Consider, in this respect, the ominous decision of the British Columbia Education Ministry to introduce a radical new course on “social justice” for Grade 12 students in the public schools. Among the legally prescribed “learning outcomes” for the course is the requirement that all students must “describe social injustice based on characteristics including … marital and family status, religion and faith, sex [and] sexual orientation.”
In particular, the ministry’s guidelines suggest that teachers require their students to “analyse specific historical and contemporary examples of injustice in Canada” in relation to such matters as “reproduction rights” for women as well as “marriage, adoption [and] spousal rights” for “people who are LGBT” – that is to say, lesbian, gay, bisexual or transgendered. There is even the suggestion that teachers assign their students to “describe limitations on the scope of human rights legislation” in relation to “gender” and “sex-trade workers.”
Imagine that: Perhaps some Grade 12 student in British Columbia will get an “A” this year for a homework paper urging the Supreme Court of Canada to write equality rights for prostitutes and cross-dressing homosexuals into section 15 of the Canadian Charter of Rights and Freedoms.
Parents all across Canada should beware: Given the steadily deteriorating moral standards throughout our country, a course of twisted propaganda that begins as an option for Grade 12 students in British Columbia could soon end up as compulsory in all public schools.
Not even the publicly funded Catholic schools of Ontario are immune to the moral degradation prevalent in the secular public schools. How otherwise can one explain the decision of the Ontario English Catholic Teachers’ Association to have Michelle Landsberg, the former columnist for The Toronto Star and shameless advocate of abortion on demand and same-sex marriage, serve as the keynote speaker at the union’s annual meeting in August?
In every province of Canada, all teachers and principals employed in the public schools, both secular and Catholic, must belong to an authorized teachers’ union. It’s the leaders of these unions together with like-minded ideologues in the provincial education ministries who set the moral tone for the public schools.
To an ever increasing extent, the state is also imposing its prescribed curricula on independent schools. For example, last year, the Quebec Ministry of Education warned independent Christian schools that they must provide their students with a government-approved course in sex education. Meanwhile, during the current election campaign in Ontario, Progressive Conservative Leader John Tory is promising to extend funding to independent faith-based schools if they agree to “teach the Ontario curriculum.”

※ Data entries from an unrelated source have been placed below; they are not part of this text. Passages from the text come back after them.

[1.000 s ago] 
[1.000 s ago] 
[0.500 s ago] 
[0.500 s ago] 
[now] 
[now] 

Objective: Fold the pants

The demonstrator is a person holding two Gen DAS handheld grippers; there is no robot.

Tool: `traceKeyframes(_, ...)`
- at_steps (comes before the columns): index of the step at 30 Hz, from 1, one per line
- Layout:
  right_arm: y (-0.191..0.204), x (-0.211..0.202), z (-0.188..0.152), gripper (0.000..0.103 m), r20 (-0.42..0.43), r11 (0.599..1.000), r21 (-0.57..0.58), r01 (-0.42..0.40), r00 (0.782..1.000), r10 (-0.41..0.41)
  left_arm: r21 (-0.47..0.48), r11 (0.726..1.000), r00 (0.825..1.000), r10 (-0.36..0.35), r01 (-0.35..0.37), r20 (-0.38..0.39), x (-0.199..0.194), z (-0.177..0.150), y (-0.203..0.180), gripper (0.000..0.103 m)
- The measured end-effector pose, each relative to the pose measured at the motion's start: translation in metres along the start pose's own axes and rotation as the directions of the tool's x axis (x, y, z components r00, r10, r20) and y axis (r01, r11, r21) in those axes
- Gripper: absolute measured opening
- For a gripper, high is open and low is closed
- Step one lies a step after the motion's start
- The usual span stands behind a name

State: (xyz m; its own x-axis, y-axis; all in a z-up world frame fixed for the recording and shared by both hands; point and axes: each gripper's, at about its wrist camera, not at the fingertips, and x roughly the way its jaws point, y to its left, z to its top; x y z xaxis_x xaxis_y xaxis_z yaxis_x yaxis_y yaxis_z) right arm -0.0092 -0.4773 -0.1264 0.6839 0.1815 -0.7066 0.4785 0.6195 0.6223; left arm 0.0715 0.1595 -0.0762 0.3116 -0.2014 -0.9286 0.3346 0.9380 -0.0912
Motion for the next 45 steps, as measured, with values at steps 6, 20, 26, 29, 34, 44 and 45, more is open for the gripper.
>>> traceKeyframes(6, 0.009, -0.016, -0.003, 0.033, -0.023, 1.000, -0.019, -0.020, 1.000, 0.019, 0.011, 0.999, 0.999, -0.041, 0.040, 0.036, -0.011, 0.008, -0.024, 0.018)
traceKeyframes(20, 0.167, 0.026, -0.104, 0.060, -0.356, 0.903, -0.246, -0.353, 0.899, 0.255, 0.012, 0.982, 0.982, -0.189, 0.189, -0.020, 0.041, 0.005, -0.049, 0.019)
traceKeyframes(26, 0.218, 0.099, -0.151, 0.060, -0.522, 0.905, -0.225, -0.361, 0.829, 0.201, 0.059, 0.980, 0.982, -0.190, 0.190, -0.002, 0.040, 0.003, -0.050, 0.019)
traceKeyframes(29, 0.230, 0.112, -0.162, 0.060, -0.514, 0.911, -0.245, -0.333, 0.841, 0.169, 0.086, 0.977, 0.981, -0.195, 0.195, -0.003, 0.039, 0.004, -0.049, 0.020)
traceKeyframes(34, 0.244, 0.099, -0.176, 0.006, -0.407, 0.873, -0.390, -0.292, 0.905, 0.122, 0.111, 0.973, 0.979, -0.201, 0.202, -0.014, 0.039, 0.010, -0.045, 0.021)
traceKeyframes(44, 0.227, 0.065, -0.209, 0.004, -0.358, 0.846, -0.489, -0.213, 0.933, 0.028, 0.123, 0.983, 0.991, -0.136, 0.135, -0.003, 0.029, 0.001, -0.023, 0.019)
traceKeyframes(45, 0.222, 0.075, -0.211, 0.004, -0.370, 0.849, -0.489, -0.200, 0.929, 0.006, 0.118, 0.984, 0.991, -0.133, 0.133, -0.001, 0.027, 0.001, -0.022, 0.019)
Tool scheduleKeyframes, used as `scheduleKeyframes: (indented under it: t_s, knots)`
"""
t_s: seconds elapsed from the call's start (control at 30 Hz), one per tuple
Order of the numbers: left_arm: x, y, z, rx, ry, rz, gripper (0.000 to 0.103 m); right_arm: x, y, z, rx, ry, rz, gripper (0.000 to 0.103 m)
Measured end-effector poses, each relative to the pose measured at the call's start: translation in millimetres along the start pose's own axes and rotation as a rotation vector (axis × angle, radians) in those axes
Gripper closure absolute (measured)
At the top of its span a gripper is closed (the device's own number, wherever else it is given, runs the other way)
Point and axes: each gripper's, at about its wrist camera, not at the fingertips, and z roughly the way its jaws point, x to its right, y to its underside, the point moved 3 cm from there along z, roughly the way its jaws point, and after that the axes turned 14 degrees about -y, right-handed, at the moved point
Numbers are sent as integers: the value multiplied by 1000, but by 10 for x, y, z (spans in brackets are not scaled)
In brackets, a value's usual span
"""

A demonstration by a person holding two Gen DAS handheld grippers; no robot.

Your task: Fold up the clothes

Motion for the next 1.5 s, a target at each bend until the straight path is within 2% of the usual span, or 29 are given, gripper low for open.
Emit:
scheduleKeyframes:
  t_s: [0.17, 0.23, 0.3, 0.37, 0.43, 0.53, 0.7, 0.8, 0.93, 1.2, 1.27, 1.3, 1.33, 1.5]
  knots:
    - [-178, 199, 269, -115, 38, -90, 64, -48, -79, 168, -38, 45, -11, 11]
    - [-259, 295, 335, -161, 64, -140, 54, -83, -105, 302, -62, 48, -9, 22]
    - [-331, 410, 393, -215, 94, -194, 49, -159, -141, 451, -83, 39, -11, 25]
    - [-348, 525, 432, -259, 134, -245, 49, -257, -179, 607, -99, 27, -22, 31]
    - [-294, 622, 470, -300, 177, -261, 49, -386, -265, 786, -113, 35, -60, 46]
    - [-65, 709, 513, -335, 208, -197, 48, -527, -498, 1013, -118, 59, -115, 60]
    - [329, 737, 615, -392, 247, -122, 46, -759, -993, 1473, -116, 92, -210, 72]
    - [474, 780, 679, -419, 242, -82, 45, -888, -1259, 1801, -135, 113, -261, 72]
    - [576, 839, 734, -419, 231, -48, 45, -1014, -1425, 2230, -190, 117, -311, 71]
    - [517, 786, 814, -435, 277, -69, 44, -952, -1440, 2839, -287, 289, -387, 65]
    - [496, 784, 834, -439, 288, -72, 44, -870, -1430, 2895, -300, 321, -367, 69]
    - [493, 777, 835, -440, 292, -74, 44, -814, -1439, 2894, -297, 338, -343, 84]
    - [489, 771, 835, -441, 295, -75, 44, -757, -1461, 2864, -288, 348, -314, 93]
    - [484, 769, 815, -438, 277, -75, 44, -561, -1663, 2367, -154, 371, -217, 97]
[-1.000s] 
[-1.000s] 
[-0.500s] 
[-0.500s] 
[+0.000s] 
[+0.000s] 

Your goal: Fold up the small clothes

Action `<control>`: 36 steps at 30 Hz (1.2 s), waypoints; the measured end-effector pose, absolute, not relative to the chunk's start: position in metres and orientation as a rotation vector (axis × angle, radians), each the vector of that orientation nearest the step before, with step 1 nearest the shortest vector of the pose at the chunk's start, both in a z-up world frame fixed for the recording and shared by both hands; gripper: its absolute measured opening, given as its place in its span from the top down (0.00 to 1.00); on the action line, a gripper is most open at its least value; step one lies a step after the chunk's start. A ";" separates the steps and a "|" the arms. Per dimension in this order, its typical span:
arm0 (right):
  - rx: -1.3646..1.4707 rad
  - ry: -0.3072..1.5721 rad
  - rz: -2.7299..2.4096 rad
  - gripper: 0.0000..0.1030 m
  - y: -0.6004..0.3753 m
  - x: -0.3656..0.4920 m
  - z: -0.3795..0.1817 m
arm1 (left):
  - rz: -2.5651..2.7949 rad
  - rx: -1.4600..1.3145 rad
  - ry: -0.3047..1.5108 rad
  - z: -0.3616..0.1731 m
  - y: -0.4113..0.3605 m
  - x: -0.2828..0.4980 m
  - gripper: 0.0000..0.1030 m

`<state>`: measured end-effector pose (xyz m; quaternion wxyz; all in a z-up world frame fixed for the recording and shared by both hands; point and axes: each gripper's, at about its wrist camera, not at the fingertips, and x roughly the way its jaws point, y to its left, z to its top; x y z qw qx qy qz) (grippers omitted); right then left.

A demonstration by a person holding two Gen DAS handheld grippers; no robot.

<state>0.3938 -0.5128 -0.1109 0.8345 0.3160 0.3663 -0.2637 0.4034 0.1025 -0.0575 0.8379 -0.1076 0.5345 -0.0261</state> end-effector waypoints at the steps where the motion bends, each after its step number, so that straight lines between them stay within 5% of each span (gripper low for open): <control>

The whole point of an independent school is to teach the curriculum preferred by the parents for their children. The state should not interfere in this process unless there is reason to believe that the school is depriving its students of basic skills in reading, writing and arithmetic or serving as a breeding ground for terrorists.
As it is, we Canadians have ignored Mill’s warning about the perils of a general state education. We have allowed most of our schools to come under the control of government bureaucrats and union bosses who exercise a despotism of the mind over the children in their care.
And as Mill predicted, that despotism of the mind is naturally leading to a despotism of the body. Sooner or later, some stalwart Christian in Canada who insists that sexual intercourse should be confined within marriage between a man and a woman will be convicted and fined by a human rights tribunal and, ultimately, jailed by the appellate courts for steadfastly defying the orthodoxy of gay rights as inculcated in our state-run schools.